W3C

Results of Questionnaire [Call for Objections] De-identification

The results of this questionnaire are available to anybody. In addition, answers are sent to the following email address: team-tracking-chairs@w3.org

This questionnaire was open from 2014-09-13 to 2014-09-29.

5 answers have been received.

Jump to results for question:

  1. Objections to Option A: Permanently Deidentified
  2. Objections to Option B: Expert review or safe harbor

1. Objections to Option A: Permanently Deidentified

Option A: Permanently Deidentified

Replace existing text with the following definition and non-normative explanation section.

Data is permanently de-identified when there exists a high level of confidence that no human subject of the data can be identified, directly or indirectly (e.g., via association with an identifier, user agent, or device), by that data alone or in combination with other retained or available information.

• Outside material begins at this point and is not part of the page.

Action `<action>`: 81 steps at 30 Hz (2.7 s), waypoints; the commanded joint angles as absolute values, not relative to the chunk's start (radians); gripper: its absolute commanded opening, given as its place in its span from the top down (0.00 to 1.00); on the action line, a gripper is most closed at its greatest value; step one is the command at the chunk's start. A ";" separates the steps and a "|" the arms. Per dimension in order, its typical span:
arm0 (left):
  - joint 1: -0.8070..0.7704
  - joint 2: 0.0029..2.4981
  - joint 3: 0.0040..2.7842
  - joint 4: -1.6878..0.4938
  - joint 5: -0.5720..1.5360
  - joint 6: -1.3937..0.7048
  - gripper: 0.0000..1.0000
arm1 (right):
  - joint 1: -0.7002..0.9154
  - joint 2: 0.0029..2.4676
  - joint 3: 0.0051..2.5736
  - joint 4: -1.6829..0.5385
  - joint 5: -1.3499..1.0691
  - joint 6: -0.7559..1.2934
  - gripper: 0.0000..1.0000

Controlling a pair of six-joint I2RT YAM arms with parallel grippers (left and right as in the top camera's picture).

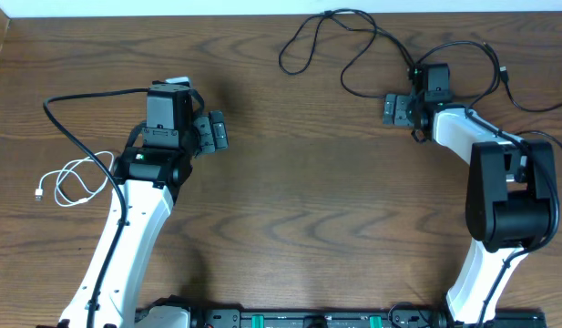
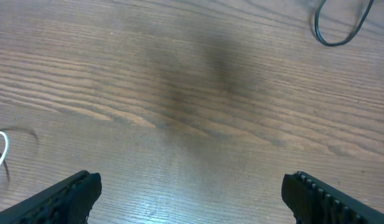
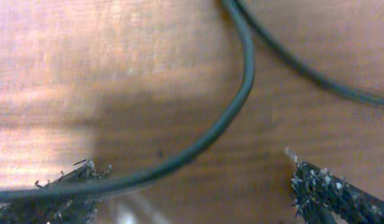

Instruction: Untangle cables

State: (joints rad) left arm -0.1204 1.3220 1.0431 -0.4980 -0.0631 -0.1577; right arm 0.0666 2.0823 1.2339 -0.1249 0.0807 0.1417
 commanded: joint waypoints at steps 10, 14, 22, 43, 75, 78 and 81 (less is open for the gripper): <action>-0.119 1.319 1.051 -0.501 -0.080 -0.163 0.02 | -0.040 2.435 1.180 0.067 0.040 0.194 0.01; -0.119 1.319 1.051 -0.501 -0.080 -0.163 0.02 | -0.072 2.486 1.220 0.087 0.012 0.214 0.01; -0.119 1.319 1.051 -0.501 -0.080 -0.163 0.02 | -0.131 2.497 1.343 0.001 -0.115 0.213 0.01; -0.119 1.319 1.051 -0.501 -0.080 -0.163 0.02 | -0.136 1.780 1.505 -0.659 -0.076 0.082 0.01; -0.119 1.319 1.051 -0.501 -0.080 -0.163 0.02 | -0.137 1.590 1.504 -0.712 -0.081 0.111 0.01; -0.119 1.319 1.051 -0.505 -0.080 -0.163 0.02 | -0.137 1.590 1.504 -0.712 -0.081 0.111 0.01; -0.119 1.319 1.051 -0.523 -0.080 -0.163 0.02 | -0.137 1.590 1.504 -0.712 -0.081 0.111 0.01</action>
State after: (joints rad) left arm -0.1204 1.3220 1.0431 -0.5144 -0.0631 -0.1581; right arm -0.1291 1.5902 1.4986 -0.7109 -0.0792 0.0990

Separate, non-normative section

In this specification the term ‘permanently de-identified’ is used for data that has passed out of the scope of this specification and can not, and will never, come back into scope. The organization that performs the de-identification needs to be confident that the data can never again identify the human subjects whose activity contributed to the data. That confidence may result from ensuring or demonstrating that it is no longer possible to:

  • isolate some or all records which correspond to a device or user;
  • link two or more records (either from the same database or different databases), concerning the same device or user;
  • deduce, with significant probability, information about a device or user.

Regardless of the de-identification approach, unique keys can be used to correlate records within the de-identified dataset, provided the keys do not exist and cannot be derived outside the de-identified dataset and have no meaning outside the de-identified dataset (i.e. no mapping table can exist that links the original identifiers to the keys in the de-identified dataset.)

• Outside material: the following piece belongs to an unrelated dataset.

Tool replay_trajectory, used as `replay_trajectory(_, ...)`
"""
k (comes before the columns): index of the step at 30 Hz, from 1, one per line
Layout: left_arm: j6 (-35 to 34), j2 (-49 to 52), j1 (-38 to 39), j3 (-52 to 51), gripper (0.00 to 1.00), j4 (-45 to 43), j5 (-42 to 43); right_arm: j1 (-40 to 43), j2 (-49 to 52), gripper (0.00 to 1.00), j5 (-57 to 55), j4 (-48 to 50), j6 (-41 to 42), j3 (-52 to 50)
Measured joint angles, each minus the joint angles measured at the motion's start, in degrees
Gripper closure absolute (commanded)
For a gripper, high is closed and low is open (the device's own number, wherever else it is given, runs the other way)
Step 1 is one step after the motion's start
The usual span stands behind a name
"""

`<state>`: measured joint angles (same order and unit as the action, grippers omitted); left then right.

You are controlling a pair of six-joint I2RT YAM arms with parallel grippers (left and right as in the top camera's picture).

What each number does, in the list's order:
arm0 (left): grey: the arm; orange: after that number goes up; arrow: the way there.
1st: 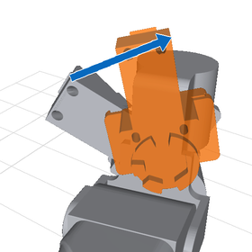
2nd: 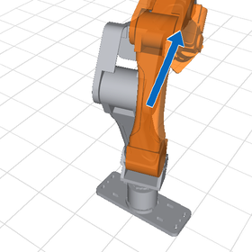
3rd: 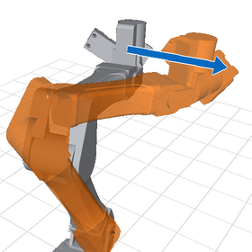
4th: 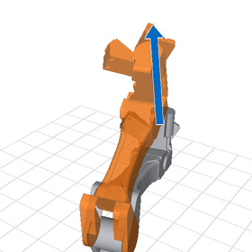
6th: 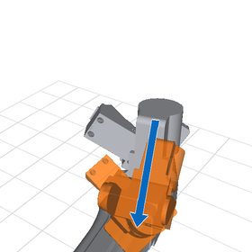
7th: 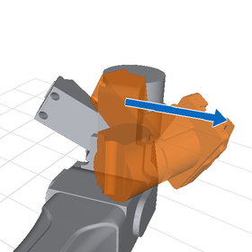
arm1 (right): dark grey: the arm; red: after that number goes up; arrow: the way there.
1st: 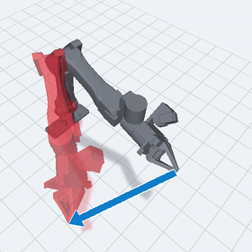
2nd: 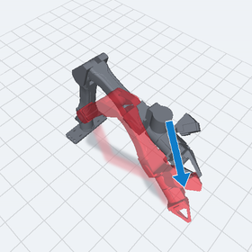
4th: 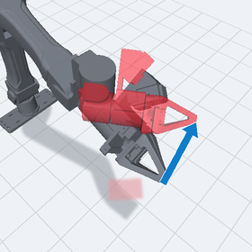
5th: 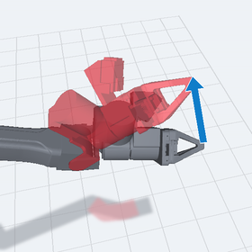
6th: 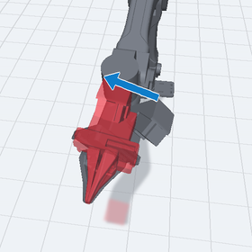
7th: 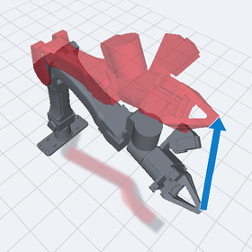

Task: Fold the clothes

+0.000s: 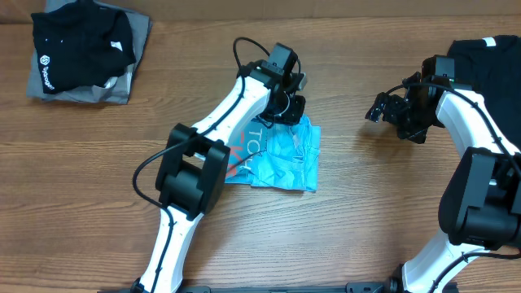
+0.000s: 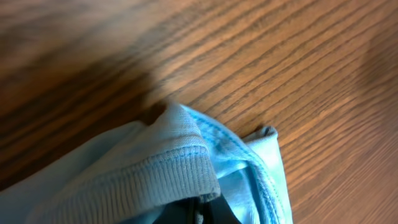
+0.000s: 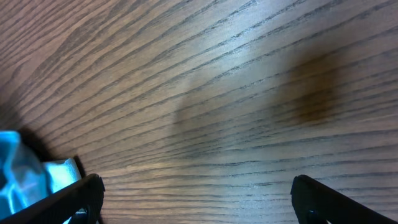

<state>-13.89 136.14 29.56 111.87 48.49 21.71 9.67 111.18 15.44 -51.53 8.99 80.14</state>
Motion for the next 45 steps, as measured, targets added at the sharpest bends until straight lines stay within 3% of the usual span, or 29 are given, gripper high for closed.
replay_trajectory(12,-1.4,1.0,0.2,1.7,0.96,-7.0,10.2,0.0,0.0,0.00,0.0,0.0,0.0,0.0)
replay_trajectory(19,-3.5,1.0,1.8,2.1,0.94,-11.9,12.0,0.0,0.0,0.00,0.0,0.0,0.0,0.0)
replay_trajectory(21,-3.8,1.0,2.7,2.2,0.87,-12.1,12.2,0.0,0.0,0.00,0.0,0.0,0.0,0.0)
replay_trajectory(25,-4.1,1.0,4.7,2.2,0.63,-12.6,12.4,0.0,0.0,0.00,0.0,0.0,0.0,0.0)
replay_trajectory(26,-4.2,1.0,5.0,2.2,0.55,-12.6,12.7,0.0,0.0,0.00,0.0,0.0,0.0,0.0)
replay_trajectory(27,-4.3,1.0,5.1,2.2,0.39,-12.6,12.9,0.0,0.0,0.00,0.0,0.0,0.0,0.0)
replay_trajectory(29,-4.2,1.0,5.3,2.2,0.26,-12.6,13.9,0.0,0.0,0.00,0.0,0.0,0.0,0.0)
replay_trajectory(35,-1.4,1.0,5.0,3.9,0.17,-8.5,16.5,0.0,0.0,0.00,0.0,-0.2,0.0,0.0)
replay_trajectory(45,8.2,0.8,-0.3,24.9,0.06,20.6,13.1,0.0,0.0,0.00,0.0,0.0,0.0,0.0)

In the case of records in such data that relate to a single user or a small number of users, usage and/or distribution restrictions are advisable; experience has shown that such records can, in fact, sometimes be used to identify the user(s) despite the technical measures that were taken to prevent re-identification. It is also a good practice to disclose (e.g. in the privacy policy) the process by which de-identification of these records is done, as this can both raise the level of confidence in the process, and allow for for feedback on the process. The restrictions might include, for example:

  • Technical safeguards that prohibit re-identification of de-identified data and/or merging of the original tracking data and de-identified data;
  • Business processes that specifically prohibit re-identification of de-identified data and/or merging of the original tracking data and de-identified data;
  • Business processes that prevent inadvertent release of either the original tracking data or de-identified data;
  • Administrative controls that limit access to both the original tracking data and de-identified data.

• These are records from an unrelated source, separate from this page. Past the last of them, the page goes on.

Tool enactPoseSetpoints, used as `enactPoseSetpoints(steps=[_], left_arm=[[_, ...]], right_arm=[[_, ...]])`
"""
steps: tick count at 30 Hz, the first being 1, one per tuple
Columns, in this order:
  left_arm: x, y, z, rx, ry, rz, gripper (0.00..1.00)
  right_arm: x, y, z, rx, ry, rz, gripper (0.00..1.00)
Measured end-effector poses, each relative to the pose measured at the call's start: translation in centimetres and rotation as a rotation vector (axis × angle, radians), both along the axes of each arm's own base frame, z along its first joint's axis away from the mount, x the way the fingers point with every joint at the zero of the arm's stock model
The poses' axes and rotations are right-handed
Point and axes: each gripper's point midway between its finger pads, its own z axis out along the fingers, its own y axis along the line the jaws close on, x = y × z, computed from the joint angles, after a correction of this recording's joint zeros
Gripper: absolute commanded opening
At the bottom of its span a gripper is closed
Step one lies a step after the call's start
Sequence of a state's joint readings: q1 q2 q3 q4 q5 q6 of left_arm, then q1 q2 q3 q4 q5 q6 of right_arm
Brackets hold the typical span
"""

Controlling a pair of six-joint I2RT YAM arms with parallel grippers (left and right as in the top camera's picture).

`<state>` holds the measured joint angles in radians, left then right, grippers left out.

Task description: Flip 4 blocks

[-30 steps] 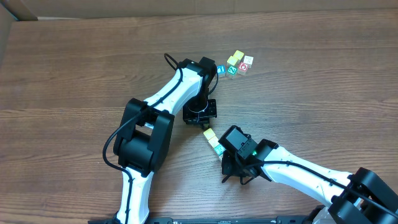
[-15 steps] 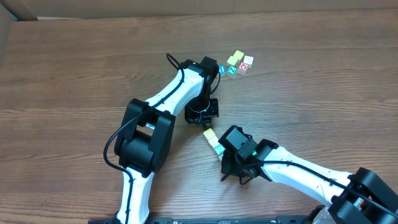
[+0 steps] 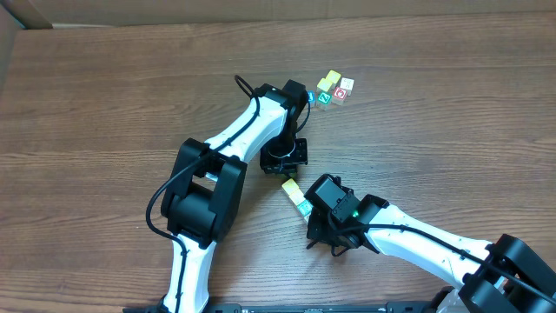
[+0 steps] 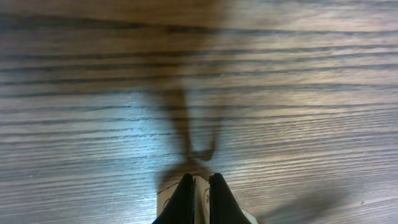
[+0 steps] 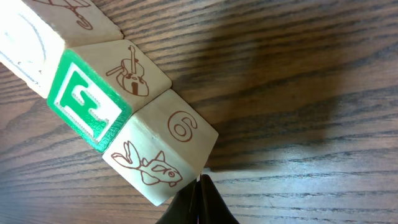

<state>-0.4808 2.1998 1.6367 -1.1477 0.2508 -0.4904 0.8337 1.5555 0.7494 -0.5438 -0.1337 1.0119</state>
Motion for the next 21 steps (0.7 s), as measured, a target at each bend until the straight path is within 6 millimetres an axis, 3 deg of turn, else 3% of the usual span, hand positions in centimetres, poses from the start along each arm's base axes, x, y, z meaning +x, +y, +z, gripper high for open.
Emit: enactPoseSetpoints(steps=[4,10,14,18,21], left_arm=[[0.2,-0.4,-0.1,-0.005,-0.018,-0.009,0.04],[0.8,0.6,-0.2,0.027,-0.034,0.0,0.04],[1.3,3.1,0.0,0.052,-0.005,0.062,0.04],[0.6,5.6,0.4,0.091,0.063,0.107,0.04],[-0.2,5.9,0.6,0.108,0.094,0.106,0.04]], right_arm=[[-0.1,0.1,0.0,0.008,0.015,-0.027,0.04],[-0.2,0.2,0.0,0.014,0.026,-0.041,0.04],[-0.2,0.2,0.0,0.014,0.028,-0.046,0.04],[-0.3,0.1,0.0,0.01,0.033,-0.048,0.04],[-0.4,-0.1,-0.1,0.002,0.038,-0.049,0.04]])
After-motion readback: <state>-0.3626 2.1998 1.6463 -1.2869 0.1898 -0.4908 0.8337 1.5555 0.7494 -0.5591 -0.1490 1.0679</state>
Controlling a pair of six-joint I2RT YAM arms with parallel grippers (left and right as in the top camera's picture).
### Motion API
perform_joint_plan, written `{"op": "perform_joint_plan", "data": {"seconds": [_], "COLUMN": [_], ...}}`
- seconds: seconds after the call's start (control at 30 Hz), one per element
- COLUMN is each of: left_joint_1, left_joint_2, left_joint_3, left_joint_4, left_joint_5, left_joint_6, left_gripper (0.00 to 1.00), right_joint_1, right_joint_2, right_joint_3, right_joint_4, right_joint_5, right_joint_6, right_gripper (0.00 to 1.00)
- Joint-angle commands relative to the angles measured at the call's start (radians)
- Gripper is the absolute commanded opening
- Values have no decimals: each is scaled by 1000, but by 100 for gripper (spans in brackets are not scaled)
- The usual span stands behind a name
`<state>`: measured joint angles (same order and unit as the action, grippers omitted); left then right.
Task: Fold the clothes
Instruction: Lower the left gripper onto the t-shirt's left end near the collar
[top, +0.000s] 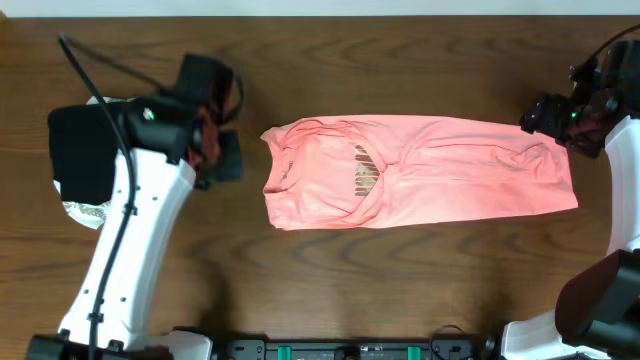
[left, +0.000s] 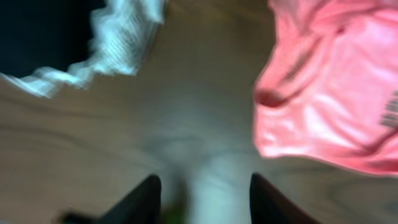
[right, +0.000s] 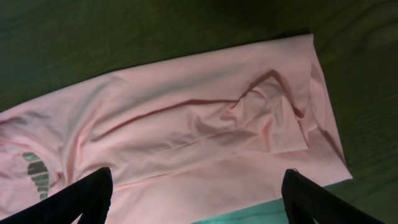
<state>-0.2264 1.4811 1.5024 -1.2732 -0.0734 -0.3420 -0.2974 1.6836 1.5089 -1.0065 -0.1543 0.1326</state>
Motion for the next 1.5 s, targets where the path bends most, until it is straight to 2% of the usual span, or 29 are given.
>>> {"op": "perform_joint_plan", "data": {"seconds": [0.0, 0.13, 0.2, 0.3, 0.47, 0.53, 0.73, 0.9, 1.17, 1.47], "left_joint_1": [7, 6, 6, 6, 6, 6, 6, 6, -24, -39], "left_joint_2": [-27, -31, -31, -31, -31, -31, -31, -31, 15, 36], "left_joint_3": [-239, -491, -576, -641, -684, -701, -770, -781, -781, -781], "left_joint_4": [167, 455, 569, 653, 685, 686, 782, 844, 850, 897], "left_joint_5": [297, 476, 493, 478, 413, 401, 406, 430, 474, 455], "left_joint_6": [-97, -234, -278, -289, -298, -336, -422, -422, -423, -421], "left_gripper": [50, 51, 51, 51, 54, 58, 61, 61, 61, 60], "right_joint_1": [-5, -5, -5, -5, -5, -5, -5, -4, -4, -4], "right_joint_2": [-9, -9, -9, -9, -9, -9, -9, -9, -9, -9], "right_joint_3": [4, 4, 4, 4, 4, 4, 4, 4, 4, 4], "right_joint_4": [2, 3, 0, -2, -2, -4, -4, -4, -4, -5], "right_joint_5": [-6, -3, -3, -3, -3, -3, -3, -3, -4, -3], "right_joint_6": [28, 27, 27, 23, 23, 23, 24, 24, 24, 24], "right_gripper": [85, 85, 85, 86, 86, 85, 85, 84, 84, 84]}}
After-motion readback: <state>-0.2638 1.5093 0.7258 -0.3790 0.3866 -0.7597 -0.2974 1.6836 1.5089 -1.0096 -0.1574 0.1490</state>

If you have an objection to this option, please describe your objection, with clear and specific reasoning.

Details

Responder Objections to Option A: Permanently Deidentified
David Singer
Rob van Eijk
Mike O'Neill
Walter van Holst
Vincent Toubiana

2. Objections to Option B: Expert review or safe harbor

Option B: Expert review or safe harbor

Replace existing text with the following definition and non-normative explanation:

For the purpose of this specification, tracking data may be de-identified using one of two methods:

1. Expert Review: A qualified statistical or scientific expert concludes, through the use of accepted analytic techniques, that the risk the information could be used alone, or in combination with other reasonably available information, to identify a user is very small.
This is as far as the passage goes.